W. tennis to take on top ranked Brown, Yale

By Kunal Gupta

Published April 10, 2009

Philip Effraim / Staff Photographer

The women’s tennis team will face nationally ranked Brown and Yale on the road this weekend in search of its first Ivy League win of the season. Columbia will be on the road until its season finale at home against Princeton. The Lions (4-11, 0-3 Ivy) are coming off three consecutive 6-1 defeats at the hands of Cornell, Harvard, and Dartmouth. No. 61 Brown, on the other hand, has won 12 of its last 13 dual matches, falling only to No. 47 Princeton last weekend.

“I’m excited,” head coach Ilene Weintraub said, “about the chance to play teams of this level. The [Columbia] team will play up. I think they will go in relaxed and with nothing to lose. These are both beatable teams if we play our best.”

Brown, the Lions’ first opponent, enters this weekend’s matches with a dual-match record of 16-3—they are 2-1 within the Ivy League. Brown won the doubles point in its last outing against Princeton, but was swept in each of the six matches. The Bears carried a 12-match winning streak into that contest, and will be looking to start a new streak against the Lions. Against the Tigers in the singles matches, all but one of the Bears were defeated in straight sets. Brown’s two Ivy wins came against Penn and Yale. The Bears upended the Bulldogs—who had been the highest ranked Ivy team at No. 45—with a 4-3 win. Brown won the doubles point in that match, which proved to be decisive as the teams split the singles 3-3.
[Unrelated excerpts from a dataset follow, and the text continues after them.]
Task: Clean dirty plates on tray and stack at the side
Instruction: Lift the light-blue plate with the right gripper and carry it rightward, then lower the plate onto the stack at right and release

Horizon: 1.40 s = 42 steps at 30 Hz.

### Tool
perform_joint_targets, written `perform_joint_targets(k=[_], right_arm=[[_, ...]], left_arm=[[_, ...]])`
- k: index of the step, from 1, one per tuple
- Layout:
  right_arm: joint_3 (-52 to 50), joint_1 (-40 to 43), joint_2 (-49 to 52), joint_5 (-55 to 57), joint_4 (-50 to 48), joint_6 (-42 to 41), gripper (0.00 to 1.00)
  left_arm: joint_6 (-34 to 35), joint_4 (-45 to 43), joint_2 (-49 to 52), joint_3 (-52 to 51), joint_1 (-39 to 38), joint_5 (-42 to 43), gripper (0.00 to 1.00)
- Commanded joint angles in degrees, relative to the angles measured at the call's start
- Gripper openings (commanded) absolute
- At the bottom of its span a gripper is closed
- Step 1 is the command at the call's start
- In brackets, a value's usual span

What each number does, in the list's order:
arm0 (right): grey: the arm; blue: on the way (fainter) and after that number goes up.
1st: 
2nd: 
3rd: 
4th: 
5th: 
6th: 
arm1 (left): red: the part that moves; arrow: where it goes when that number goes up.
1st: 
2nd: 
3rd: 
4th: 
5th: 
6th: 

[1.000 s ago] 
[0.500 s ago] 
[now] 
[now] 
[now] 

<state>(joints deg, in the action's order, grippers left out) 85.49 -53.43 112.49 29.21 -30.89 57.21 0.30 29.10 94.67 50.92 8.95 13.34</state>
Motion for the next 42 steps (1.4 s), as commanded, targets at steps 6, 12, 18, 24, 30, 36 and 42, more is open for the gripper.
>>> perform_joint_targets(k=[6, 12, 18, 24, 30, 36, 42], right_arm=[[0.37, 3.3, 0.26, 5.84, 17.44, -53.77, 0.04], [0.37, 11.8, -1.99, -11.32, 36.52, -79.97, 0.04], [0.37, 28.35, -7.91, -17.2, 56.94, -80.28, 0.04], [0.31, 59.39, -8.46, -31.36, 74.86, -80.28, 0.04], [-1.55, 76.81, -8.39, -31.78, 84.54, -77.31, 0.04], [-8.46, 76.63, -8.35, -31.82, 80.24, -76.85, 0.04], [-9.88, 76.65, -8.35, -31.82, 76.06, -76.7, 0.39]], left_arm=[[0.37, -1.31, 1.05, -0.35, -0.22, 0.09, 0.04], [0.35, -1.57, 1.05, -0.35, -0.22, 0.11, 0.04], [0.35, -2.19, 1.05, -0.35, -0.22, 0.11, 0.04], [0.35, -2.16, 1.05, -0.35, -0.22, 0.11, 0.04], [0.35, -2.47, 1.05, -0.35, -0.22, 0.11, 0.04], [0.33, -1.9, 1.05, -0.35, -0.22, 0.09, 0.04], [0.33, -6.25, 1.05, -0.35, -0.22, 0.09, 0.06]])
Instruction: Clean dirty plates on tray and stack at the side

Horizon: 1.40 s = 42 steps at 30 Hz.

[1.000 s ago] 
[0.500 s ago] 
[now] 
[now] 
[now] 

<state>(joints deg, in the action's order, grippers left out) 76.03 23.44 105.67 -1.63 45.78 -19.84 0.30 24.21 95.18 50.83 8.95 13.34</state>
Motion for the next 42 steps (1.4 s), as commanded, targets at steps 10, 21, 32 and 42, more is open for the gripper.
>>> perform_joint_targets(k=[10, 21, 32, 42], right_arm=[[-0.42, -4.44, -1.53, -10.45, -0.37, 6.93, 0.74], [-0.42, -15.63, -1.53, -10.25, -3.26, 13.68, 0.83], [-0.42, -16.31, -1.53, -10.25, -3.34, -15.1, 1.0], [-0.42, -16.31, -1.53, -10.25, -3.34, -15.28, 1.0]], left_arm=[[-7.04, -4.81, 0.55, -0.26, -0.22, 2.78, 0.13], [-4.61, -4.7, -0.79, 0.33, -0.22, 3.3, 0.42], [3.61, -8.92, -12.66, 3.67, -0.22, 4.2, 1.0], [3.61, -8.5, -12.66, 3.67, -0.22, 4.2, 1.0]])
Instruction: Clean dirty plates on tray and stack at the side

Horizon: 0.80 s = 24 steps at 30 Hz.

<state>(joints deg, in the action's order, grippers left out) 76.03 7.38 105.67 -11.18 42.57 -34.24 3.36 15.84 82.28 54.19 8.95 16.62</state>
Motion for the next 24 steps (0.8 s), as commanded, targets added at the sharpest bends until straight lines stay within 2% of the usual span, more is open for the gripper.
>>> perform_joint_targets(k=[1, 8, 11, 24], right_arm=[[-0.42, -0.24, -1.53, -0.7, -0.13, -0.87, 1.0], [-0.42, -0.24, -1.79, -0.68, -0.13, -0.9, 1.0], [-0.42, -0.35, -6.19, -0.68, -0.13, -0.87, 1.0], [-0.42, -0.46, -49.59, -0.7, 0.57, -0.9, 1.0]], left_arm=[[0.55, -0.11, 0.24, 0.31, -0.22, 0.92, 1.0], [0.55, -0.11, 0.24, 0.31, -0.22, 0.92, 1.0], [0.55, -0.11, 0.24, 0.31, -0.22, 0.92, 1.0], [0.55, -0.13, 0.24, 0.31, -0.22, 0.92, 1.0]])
Yale, who hosts Columbia on Saturday, has a record of 11-5 this spring. Of the five losses suffered by the Bulldogs, three came at the hands of top-ranked opponents, including No. 16 Vanderbilt. At the top of the lineup at No. 1 singles for Yale is reigning Ivy League Player of the Year and first team all-Ivy player Janet Kim. Kim, a senior, comes in at 1-2 in Ivy play this season, and is ranked No. 124 nationally in singles. Last season, Nina Suda played No. 1 singles for the Lions against Kim, winning the first set but ultimately losing the match 14-12 in a third set super-tiebreak.

The Lions come in with three consecutive losses, but have seen contributions from players in each of those matches. Seniors Suda and Marlena Hall, along with freshman Eliza Matache, have all won matches for the Lions in Ivy play.
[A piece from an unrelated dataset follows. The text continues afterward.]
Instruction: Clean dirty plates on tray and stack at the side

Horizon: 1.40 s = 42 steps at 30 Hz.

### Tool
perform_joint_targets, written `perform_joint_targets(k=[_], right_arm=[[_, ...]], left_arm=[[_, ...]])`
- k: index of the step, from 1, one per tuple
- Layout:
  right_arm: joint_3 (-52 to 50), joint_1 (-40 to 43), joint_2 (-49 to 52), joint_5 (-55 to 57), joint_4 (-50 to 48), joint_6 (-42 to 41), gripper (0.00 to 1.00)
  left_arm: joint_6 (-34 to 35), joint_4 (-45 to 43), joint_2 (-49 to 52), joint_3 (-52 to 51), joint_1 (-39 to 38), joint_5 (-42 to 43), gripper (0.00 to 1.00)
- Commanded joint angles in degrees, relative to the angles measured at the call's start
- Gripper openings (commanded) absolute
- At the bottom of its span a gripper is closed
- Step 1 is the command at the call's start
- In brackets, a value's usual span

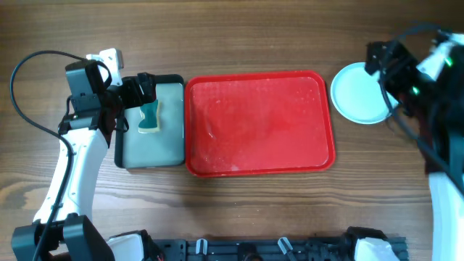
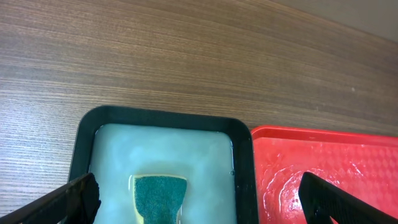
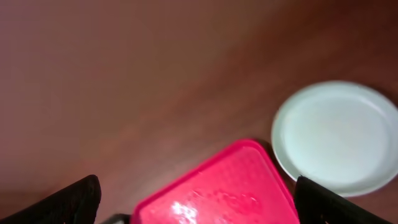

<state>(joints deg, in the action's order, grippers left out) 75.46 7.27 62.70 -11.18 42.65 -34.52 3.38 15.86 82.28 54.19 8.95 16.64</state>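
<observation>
The red tray (image 1: 259, 123) lies wet and bare in the middle of the table. To its right, a pale green plate (image 1: 360, 94) rests on the wood. From above I cannot tell how many plates lie there. My right gripper (image 1: 382, 59) hangs open high above the plate's far right edge, holding nothing. Its wrist view looks down on the plate (image 3: 339, 137) and the tray's corner (image 3: 217, 193) between the open fingers (image 3: 199, 202). My left gripper (image 1: 141, 93) is open above the green sponge (image 2: 160, 196). The sponge floats free, clear of the gripper (image 2: 202, 200).
A black basin (image 1: 119, 148) of cloudy water sits against the tray's left side, with the sponge (image 1: 150, 118) in it. Black cables loop over the table at the far left (image 1: 25, 69) and the far right (image 1: 406, 127). Bare wood lies all around.
My right gripper was low over the plate's left rim by the tray corner. It is now much higher and farther right, still open. The left arm and sponge have not moved.
At first my right gripper held a plate by its rim above the basin while the left was shut on the sponge. Then the plate lay to the right of the tray with the right gripper open beside it. Later the left had let go of the sponge and risen.
</observation>
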Motion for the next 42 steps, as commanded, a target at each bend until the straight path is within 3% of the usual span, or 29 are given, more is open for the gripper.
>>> perform_joint_targets(k=[1, 4, 7, 11, 14, 17, 20, 21, 24, 27, 32, 37, 39, 42], right_arm=[[0.15, -0.35, -9.42, -0.7, 0.92, -0.61, 1.0], [0.15, -0.35, -16.96, -0.52, 1.16, -0.59, 1.0], [0.15, -0.35, -22.88, 15.39, 7.26, -0.59, 1.0], [0.04, -3.23, -25.81, 18.27, 22.6, -0.13, 1.0], [-3.02, -4.63, -29.53, 20.37, 23.1, 0.04, 1.0], [-17.2, -4.63, -39.01, 19.45, 9.73, 2.78, 1.0], [-37.05, -4.63, -49.77, 13.0, -16.35, 11.85, 1.0], [-44.83, -4.63, -52.74, 10.14, -29.27, 14.38, 1.0], [-58.14, -4.63, -55.67, 8.98, -53.99, 16.06, 1.0], [-66.12, -4.63, -57.96, 8.98, -63.91, 19.52, 1.0], [-75.23, -4.81, -62.53, 8.98, -61.51, 21.73, 1.0], [-75.21, -7.1, -62.55, 7.37, -42.25, 31.39, 1.0], [-75.21, -7.1, -62.55, 4.44, -43.06, 38.95, 1.0], [-75.21, -7.1, -62.55, 4.92, -43.01, 41.62, 1.0]], left_arm=[[0.52, -0.15, 0.24, 0.31, -0.22, 0.9, 1.0], [0.52, -0.15, 0.24, 0.31, -0.22, 0.9, 1.0], [0.52, -0.15, 0.24, 0.31, -0.22, 0.9, 1.0], [0.52, -0.15, 0.24, 0.31, -0.22, 0.9, 1.0], [0.52, -0.13, 0.24, 0.31, -0.22, 0.9, 1.0], [0.52, -0.13, 0.24, 0.31, -0.22, 0.9, 1.0], [0.52, -0.13, 0.24, 0.31, -0.22, 0.9, 1.0], [0.52, -0.13, 0.24, 0.31, -0.22, 0.9, 1.0], [0.52, -0.15, 0.24, 0.31, -0.22, 0.9, 1.0], [0.52, -0.15, 0.24, 0.31, -0.22, 0.9, 1.0], [0.52, -0.15, 0.24, 0.31, -0.22, 0.9, 1.0], [0.52, -0.13, 0.24, 0.31, -0.22, 0.9, 1.0], [0.52, -0.13, 0.24, 0.31, -0.22, 0.87, 1.0], [0.52, -0.15, 0.24, 0.31, -0.22, 0.9, 1.0]])
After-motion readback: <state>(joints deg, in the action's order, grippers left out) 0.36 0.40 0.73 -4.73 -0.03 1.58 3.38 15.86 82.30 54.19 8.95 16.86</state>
“The potential is there for them to play at that level consistently,” Weintraub said of her players, “but sometimes they don’t allow themselves to play at that level every day. In practice, they push each other every day.”

The Lions have struggled in the doubles matches, losing that point in each Ivy contest.

“I think in doubles, we are going to focus on holding serve,” Weintraub said. “We have gotten broken a couple times when we shouldn’t have. One break may decide an eight-game pro set, and we are looking at how we warm up and prepare right before a match.”

Weintraub was effusive in her praise for the two freshmen on the starting lineup.

“They are as good as anyone in the Ivies,” she said. “Nicole believes she can beat anyone, she never fears an opponent based on her ranking, or her school. She believes she can win any match, and so do I.”

The Lions will play the Bears on Friday at 2 p.m., and will face off against the Bulldogs in New Haven on Saturday at noon.